RALEIGH, N.C. (WGHP) – Marijuana and cannabis products in prescription drugs are now officially decriminalized in North Carolina – if the federal government says they are.
Gov. Roy Cooper on Tuesday signed Senate Bill 448, which removes medications containing marijuana and tetrahydrocannabinols – you may have heard of it as THC – from the list of Schedule VI drugs that are policed by law enforcement.
But this isn’t medical marijuana, which has passed the state Senate but not yet been considered by the state House – and may not be until at least next year.
This is related to the decriminalizing of hemp relative to federal law, as approved in the Farm Bill that allows for hemp products in the state.
This requires that those products are automatically lawful in North Carolina if these factors are met:
- The Federal Drug Administration approves the use of the prescription drug.
- The Drug Enforcement Administration makes the appropriate change to federal controlled substance schedules.
- The North Carolina Commission for Mental health, Developmental Disabilities and Substance Abuse does not object to excluding the new drug from Schedule VI.

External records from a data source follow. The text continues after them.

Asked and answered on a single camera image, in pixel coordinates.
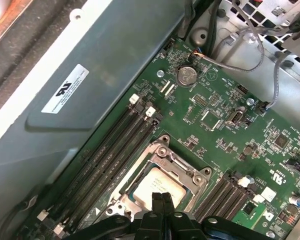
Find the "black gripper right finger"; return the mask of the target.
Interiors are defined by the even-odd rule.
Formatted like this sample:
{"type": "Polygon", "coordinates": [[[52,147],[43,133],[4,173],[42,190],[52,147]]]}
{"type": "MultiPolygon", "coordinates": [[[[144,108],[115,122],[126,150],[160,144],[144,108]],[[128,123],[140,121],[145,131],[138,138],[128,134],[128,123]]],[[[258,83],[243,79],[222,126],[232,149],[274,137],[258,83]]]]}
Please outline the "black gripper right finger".
{"type": "Polygon", "coordinates": [[[172,240],[259,240],[260,234],[218,216],[197,222],[175,211],[170,193],[163,193],[163,206],[172,240]]]}

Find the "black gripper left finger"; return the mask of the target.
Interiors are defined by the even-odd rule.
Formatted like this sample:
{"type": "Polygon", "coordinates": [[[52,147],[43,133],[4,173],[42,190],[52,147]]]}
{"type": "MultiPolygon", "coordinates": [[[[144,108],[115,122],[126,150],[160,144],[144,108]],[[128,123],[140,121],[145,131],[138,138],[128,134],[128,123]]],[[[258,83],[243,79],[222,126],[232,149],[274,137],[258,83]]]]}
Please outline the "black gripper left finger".
{"type": "Polygon", "coordinates": [[[164,229],[164,194],[152,193],[151,211],[131,221],[113,215],[66,237],[67,240],[161,240],[164,229]]]}

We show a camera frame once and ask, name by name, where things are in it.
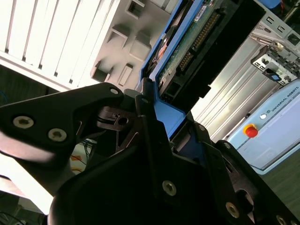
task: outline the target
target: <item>cooling vent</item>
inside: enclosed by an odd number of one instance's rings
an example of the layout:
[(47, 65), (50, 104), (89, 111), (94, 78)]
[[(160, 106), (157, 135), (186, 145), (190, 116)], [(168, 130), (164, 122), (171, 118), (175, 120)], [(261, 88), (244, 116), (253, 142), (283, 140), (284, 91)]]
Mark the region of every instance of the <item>cooling vent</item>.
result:
[(120, 0), (0, 0), (0, 64), (59, 91), (90, 83)]

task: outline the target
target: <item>green circuit board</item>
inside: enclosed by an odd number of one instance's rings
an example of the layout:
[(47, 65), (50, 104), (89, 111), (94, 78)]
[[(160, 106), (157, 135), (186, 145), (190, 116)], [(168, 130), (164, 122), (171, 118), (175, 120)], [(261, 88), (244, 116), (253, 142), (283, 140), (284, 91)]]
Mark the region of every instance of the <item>green circuit board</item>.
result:
[(184, 69), (188, 64), (189, 59), (192, 58), (192, 55), (188, 52), (189, 49), (191, 47), (199, 47), (202, 44), (206, 34), (209, 32), (208, 28), (213, 26), (220, 16), (215, 12), (215, 9), (219, 5), (220, 4), (214, 4), (213, 6), (203, 5), (200, 8), (184, 37), (158, 76), (158, 83), (160, 86), (165, 82), (166, 77), (176, 70), (178, 66)]

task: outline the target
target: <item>emergency stop button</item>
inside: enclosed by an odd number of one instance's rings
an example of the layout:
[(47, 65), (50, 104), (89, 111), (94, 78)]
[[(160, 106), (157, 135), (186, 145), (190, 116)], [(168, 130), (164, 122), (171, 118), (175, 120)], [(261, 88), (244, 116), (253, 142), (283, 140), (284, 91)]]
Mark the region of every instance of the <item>emergency stop button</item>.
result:
[(258, 130), (256, 129), (254, 124), (248, 124), (244, 127), (243, 133), (247, 135), (247, 137), (253, 138), (258, 135)]

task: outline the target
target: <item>blue cable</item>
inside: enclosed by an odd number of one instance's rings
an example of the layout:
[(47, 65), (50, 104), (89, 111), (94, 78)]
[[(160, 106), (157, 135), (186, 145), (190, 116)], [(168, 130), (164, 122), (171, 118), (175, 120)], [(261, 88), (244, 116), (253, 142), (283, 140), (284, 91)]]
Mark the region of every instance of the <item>blue cable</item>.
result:
[(4, 92), (1, 91), (1, 90), (0, 90), (0, 93), (3, 95), (3, 97), (4, 97), (5, 101), (6, 101), (6, 103), (8, 103), (8, 98), (7, 98), (6, 94), (4, 94)]

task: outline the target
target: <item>blue drive tray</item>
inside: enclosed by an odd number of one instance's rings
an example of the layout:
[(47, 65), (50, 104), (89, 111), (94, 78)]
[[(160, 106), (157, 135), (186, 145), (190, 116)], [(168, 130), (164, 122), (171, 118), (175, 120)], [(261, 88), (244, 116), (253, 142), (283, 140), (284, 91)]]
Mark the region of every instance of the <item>blue drive tray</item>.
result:
[[(300, 148), (299, 87), (300, 80), (295, 80), (274, 93), (228, 139), (258, 174), (266, 174)], [(255, 138), (243, 133), (248, 124), (258, 129)]]
[[(182, 3), (182, 0), (179, 0), (175, 9), (173, 10), (169, 21), (167, 22), (161, 36), (153, 46), (151, 52), (149, 53), (147, 59), (145, 60), (145, 63), (142, 66), (142, 69), (140, 71), (140, 81), (142, 80), (142, 73), (144, 68), (147, 65), (147, 62), (151, 59), (152, 55), (155, 53), (155, 50), (157, 49), (160, 41), (164, 38), (164, 35), (166, 33), (166, 30), (170, 23), (172, 22), (172, 19), (174, 18), (176, 11), (178, 10), (180, 4)], [(180, 40), (184, 36), (185, 32), (188, 30), (191, 22), (194, 20), (195, 16), (197, 15), (199, 9), (201, 8), (201, 5), (203, 3), (203, 0), (195, 0), (192, 4), (191, 8), (189, 9), (188, 13), (186, 14), (184, 20), (182, 21), (180, 27), (176, 31), (173, 39), (171, 40), (167, 50), (165, 51), (163, 57), (158, 62), (155, 69), (150, 74), (149, 78), (156, 82), (155, 89), (154, 89), (154, 108), (155, 113), (157, 116), (157, 119), (159, 121), (162, 121), (165, 125), (166, 132), (168, 134), (168, 137), (170, 137), (174, 131), (177, 129), (177, 127), (182, 123), (182, 121), (185, 118), (185, 113), (172, 105), (162, 101), (159, 98), (158, 93), (158, 86), (157, 86), (157, 78), (166, 63), (168, 62), (169, 58), (172, 56), (172, 53), (175, 51), (177, 45), (179, 44)]]

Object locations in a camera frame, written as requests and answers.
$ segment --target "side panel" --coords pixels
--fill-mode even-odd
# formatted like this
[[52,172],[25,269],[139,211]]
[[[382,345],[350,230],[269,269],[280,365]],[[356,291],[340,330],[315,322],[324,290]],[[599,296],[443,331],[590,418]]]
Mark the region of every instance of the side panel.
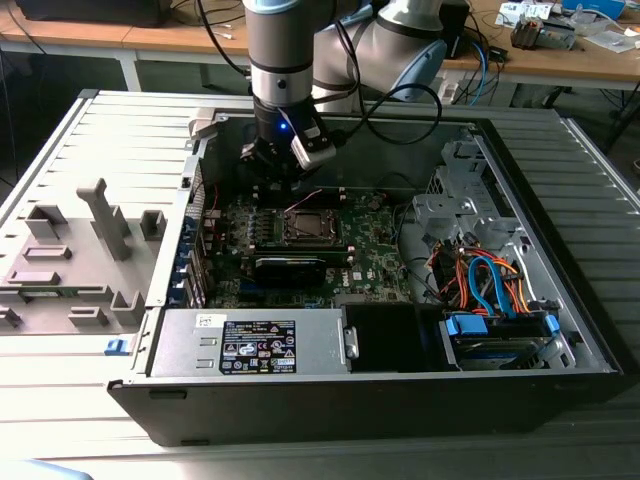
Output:
[[154,442],[179,446],[526,432],[626,387],[604,377],[157,388],[113,382],[108,391]]

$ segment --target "sticker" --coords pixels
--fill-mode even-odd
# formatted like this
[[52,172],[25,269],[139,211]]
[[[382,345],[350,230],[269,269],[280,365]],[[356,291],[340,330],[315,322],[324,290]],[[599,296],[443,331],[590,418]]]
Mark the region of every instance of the sticker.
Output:
[[22,292],[23,297],[59,297],[58,292]]
[[226,319],[222,313],[200,313],[196,315],[196,328],[222,328]]
[[[226,315],[198,315],[225,317]],[[215,320],[213,326],[221,326]],[[224,322],[220,372],[296,373],[296,324],[293,320]]]

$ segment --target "table leg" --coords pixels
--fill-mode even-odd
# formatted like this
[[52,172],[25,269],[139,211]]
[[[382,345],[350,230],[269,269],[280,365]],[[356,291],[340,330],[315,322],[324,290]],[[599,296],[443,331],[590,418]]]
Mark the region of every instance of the table leg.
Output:
[[142,87],[140,87],[140,79],[136,69],[136,53],[131,50],[118,51],[116,52],[116,59],[120,62],[124,81],[127,83],[127,90],[141,92]]

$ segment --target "black metal frame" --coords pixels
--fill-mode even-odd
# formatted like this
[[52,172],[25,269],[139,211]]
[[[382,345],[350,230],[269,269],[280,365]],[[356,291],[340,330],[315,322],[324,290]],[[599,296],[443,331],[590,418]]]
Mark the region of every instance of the black metal frame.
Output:
[[154,442],[177,446],[522,432],[578,403],[602,402],[633,386],[638,381],[637,362],[492,123],[451,121],[474,124],[475,133],[483,136],[564,287],[617,372],[379,381],[360,381],[353,374],[353,381],[275,379],[170,386],[118,380],[109,383],[109,394]]

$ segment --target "wire bundle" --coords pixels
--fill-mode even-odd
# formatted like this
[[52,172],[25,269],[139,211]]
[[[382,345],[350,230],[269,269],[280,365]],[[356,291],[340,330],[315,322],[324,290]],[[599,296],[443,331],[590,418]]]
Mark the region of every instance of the wire bundle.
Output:
[[[429,262],[429,266],[432,269],[434,261],[439,255],[444,255],[442,250],[436,250],[432,256]],[[524,286],[520,272],[503,258],[478,247],[459,247],[455,258],[455,276],[438,292],[439,299],[444,300],[447,297],[451,297],[448,301],[449,305],[459,310],[471,311],[485,316],[494,315],[493,307],[477,290],[476,267],[487,269],[492,273],[484,284],[482,291],[488,291],[493,283],[497,300],[503,313],[509,313],[511,308],[513,308],[513,313],[515,314],[531,313],[524,296]],[[502,286],[508,293],[511,305],[505,304],[502,300]],[[450,294],[455,290],[457,290],[457,293],[451,296]]]

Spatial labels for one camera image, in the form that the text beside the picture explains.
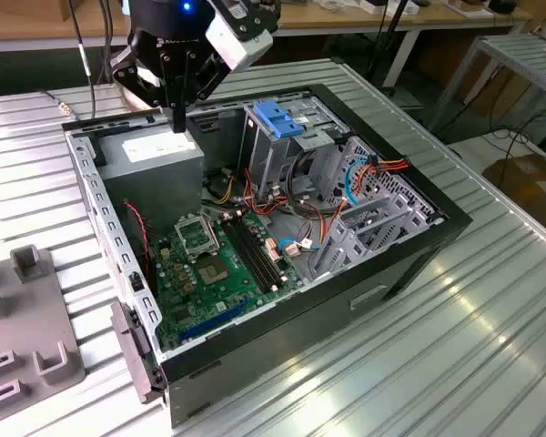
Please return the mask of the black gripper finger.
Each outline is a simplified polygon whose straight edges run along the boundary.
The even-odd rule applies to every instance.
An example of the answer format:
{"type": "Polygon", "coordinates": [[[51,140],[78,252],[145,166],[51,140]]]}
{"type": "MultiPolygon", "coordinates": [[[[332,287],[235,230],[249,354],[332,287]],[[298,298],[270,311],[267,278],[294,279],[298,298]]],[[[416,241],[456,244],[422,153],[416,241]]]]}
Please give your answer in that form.
{"type": "Polygon", "coordinates": [[[130,48],[125,48],[111,58],[111,73],[116,83],[129,95],[148,107],[157,108],[167,118],[174,133],[178,133],[178,107],[170,101],[167,88],[160,78],[146,67],[137,64],[130,48]]]}
{"type": "Polygon", "coordinates": [[[206,100],[230,73],[216,53],[182,53],[178,61],[178,132],[186,130],[187,108],[206,100]]]}

If the commission doesn’t object to a specific drug, that drug automatically would be excluded from Schedule VI.
This law is so based on federal law that its active date isn’t even specified because it depends on the FDA.
Medical marijuana, as specified in Senate Bill 711, would require doctors to write a prescription for the marijuana processed to treat certain maladies, and it would license dispensaries to be used to obtain that marijuana.
The hemp bill, SB 455, which passed June 2 but has not been signed by Cooper, allows farmers to continue to grow hemp as a foundation for the fiber found in rope and garments and other products but also for the CBD products, such as oils, vapes and other consumables. The difference is that these products are very low in intoxicants, such as THC, and serve more to soothe people than to make them high.